Directions for this task: Apart from the images, repeat the data below exactly as written.

Given material:

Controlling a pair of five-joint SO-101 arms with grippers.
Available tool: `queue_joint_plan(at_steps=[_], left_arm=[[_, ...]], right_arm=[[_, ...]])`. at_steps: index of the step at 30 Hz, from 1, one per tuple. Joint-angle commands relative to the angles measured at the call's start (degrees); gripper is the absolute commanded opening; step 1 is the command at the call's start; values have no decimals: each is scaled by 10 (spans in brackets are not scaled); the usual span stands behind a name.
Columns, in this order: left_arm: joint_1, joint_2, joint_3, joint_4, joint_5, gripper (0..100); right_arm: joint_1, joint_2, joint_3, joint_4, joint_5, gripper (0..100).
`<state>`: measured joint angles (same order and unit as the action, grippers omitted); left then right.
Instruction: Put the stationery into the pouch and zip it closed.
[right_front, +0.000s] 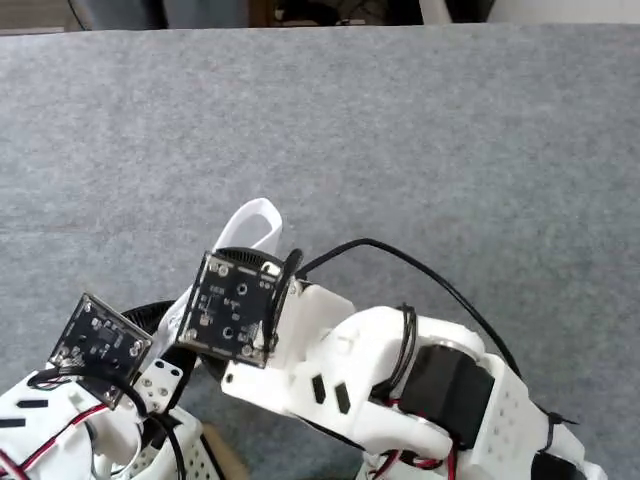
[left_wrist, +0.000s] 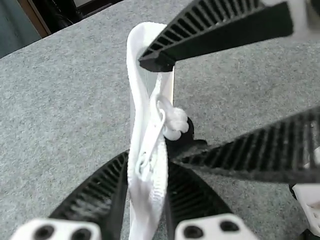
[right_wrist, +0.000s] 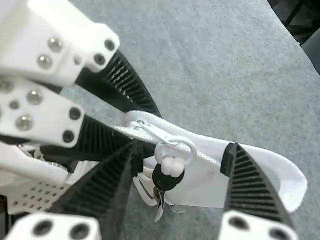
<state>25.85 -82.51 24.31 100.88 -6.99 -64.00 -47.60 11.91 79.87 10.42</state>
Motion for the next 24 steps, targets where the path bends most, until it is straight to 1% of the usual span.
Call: queue_joint_plan(at_steps=[1, 4, 10, 13, 15, 19, 20, 22, 24], left_arm=[[5, 1, -6, 2, -1, 29], [5, 0, -6, 2, -1, 29], [6, 0, -6, 2, -1, 29], [7, 0, -15, 2, -1, 29], [7, 0, -21, 2, -1, 29], [7, 0, -20, 2, -1, 29], [7, 0, -20, 2, -1, 29], [7, 0, -20, 2, -1, 29], [7, 0, -20, 2, -1, 29]], right_arm=[[5, 5, 0, -17, -47, 266], [18, 5, 16, -27, -57, 266], [56, 5, 50, -31, -52, 265], [73, 6, 79, -40, -18, 261], [76, 6, 101, -54, 6, 219], [76, 6, 116, -77, 15, 36], [76, 6, 118, -84, 15, 7], [76, 6, 118, -89, 15, 43], [76, 6, 118, -91, 16, 49]])
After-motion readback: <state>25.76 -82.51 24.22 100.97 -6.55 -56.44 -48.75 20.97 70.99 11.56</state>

Exercise solution:
Controlling a pair of five-joint SO-101 arms with grippers.
Available tool: `queue_joint_plan(at_steps=[_], left_arm=[[_, ...]], right_arm=[[_, ...]])`. at_steps: index of the step at 30 Hz, from 1, one per tuple. Joint-angle commands relative to the angles measured at the call's start (degrees); gripper is the absolute commanded opening; step 1 is the command at the call's start; values have no decimals: each is scaled by 10 (spans in brackets are not scaled); the usual span stands behind a name.
Columns, in this order: left_arm: joint_1, joint_2, joint_3, joint_4, joint_5, gripper (0..100); right_arm: joint_1, joint_2, joint_3, joint_4, joint_5, gripper (0..100).
`<state>`: measured joint angles (same order and unit as the action, grippers omitted); left then right.
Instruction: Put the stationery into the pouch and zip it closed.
[right_front, +0.000s] 
[left_wrist, +0.000s] 
[right_wrist, +0.000s] 
<state>25.85 -82.51 24.31 100.88 -6.99 -64.00 -47.60 11.91 79.87 10.42</state>
Motion for the next 24 steps, targets where the path bends most, until it is straight to 1% of the usual span.
Call: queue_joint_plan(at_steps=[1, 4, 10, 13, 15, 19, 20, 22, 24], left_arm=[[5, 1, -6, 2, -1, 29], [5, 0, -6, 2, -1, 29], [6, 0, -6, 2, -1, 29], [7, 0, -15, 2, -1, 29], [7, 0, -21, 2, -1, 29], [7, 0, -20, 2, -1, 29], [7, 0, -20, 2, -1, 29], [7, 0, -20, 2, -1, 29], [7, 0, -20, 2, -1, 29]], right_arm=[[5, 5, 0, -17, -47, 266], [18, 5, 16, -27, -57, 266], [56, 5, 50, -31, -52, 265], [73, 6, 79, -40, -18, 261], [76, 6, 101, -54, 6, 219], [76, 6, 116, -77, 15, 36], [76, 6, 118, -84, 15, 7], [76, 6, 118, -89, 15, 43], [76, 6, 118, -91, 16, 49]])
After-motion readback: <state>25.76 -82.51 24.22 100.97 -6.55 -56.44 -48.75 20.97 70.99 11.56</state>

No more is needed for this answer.